Later, she must grow more comfortable with me because when I pull away from Sonny, she’s scowling across the bed, arms crossed tightly against her chest. Her brother has stepped out for a nap, so it’s just her and I.
“You better not be whispering some weird voodoo shit into her mind,” she warns, her jaw rigid.
“I’m not.”
“We may not have a lot of power over what’s happening here, but this won’t last forever and all of us are keeping score. I hope you aren’t using her to win this pissing contest with the Midnight Syndicate like the rest of them are.” She narrows her eyes, her chin held high as she conveys the rest of the message.
So, don’t try to pull anything.
I consider her for a brief, unblinking moment. For such a small package, she sure is filled to the brim with dynamite. Even worse than my little nightmare. I know from Griff that she’s been the most difficult to deal with, but I’m realizing how much he’s downplayed her attitude.
And she’s protective over Sonny. That garners enough respect for me to give her an answer.
“If I could pull her out of this and send the four of you away to safety without the chance of someone hunting you, I’d do it.”

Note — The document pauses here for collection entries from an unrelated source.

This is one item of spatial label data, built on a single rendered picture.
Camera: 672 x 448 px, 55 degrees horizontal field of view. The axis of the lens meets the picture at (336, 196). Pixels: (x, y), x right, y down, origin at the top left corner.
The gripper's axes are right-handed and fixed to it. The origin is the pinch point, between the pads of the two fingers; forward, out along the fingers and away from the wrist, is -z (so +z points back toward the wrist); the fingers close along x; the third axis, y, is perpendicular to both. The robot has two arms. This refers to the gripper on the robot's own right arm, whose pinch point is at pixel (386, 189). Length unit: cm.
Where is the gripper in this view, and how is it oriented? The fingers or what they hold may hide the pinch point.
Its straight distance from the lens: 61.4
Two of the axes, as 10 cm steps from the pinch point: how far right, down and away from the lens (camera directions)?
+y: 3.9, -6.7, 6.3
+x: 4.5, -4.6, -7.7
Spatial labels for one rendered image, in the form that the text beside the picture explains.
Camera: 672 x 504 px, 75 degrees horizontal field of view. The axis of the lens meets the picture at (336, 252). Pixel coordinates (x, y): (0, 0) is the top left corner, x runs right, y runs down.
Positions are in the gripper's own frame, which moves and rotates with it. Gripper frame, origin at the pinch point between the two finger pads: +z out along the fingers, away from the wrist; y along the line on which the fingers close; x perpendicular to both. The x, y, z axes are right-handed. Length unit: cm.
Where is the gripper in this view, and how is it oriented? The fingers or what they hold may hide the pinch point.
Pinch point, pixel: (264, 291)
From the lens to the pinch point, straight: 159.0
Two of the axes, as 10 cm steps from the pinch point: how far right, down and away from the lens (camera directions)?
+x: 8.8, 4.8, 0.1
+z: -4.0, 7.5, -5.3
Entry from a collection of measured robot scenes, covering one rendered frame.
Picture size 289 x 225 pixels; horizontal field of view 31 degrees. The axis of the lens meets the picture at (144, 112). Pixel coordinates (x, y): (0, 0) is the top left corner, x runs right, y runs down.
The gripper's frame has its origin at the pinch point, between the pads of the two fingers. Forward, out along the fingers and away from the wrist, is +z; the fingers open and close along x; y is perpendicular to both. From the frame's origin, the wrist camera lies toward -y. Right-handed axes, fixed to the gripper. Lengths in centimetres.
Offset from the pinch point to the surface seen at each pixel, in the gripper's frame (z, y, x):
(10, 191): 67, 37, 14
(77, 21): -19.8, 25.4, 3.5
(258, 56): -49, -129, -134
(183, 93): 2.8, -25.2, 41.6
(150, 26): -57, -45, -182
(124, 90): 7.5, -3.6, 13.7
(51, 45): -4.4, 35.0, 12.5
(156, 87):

That answer appears to please her. “Good. We’ve been through it together—so much that I’d even dare to say it’s bonded us like family.” She points her finger toward the closed door. “And not that sorry excuse for a family sitting downstairs, cowering from their mistakes. If you hurt Sonny, consider it an attack on all four of us. And we don’t respond well to being attacked. ”
My brow quivers, the teasing urge to test her theory sitting at the tip of my tongue.
What would she do if I told her to fuck off? That Sonny is a weapon for us to do with as we please? That the good of the majority is more important than the good of her and her friends?
All the things I’ve heard the Supremes and the leaders of the rebellion regurgitate in their custody battle over her. They each sit on their invisible thrones, barking out orders. Is there even a difference between the two anymore? It seems the rebellion has lost sight of what matters lately at the prospect of wringing Sonny out for all she’s worth to further their own agenda. Even her parents are willing to push the limits.
What would this woman do if I repeated the words that have made me want to smash my fist through the face of every “leader” who has realized how valuable Sonny is?
Would she feel just as protective? Would she rage just as severely as I have?
Something tells me she would, and that earns respect in my eyes.
“I plan to shield her from all of this as much as possible,” I promise. “That’s always been my objective, even when it didn’t appear that way.”
“Then I suppose we’re on the same page.” She nods toward Sonny’s lifeless form. “Now, try again. I think you’re getting close.”